An exact transcription of the entries is required, with none of the pictures carried over.

====== The data

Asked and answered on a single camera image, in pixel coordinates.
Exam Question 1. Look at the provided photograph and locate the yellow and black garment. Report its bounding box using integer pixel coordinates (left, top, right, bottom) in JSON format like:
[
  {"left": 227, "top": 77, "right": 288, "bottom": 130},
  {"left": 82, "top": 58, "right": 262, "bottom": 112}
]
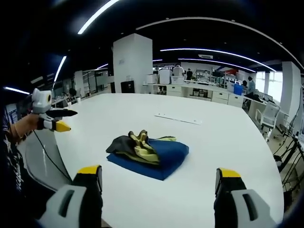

============

**Solution**
Asked and answered on a single camera image, in pixel coordinates.
Exam Question 1. Look at the provided photograph and locate the yellow and black garment. Report its bounding box using integer pixel coordinates (left, top, right, bottom) in JSON format like:
[
  {"left": 227, "top": 77, "right": 288, "bottom": 130},
  {"left": 82, "top": 58, "right": 262, "bottom": 112}
]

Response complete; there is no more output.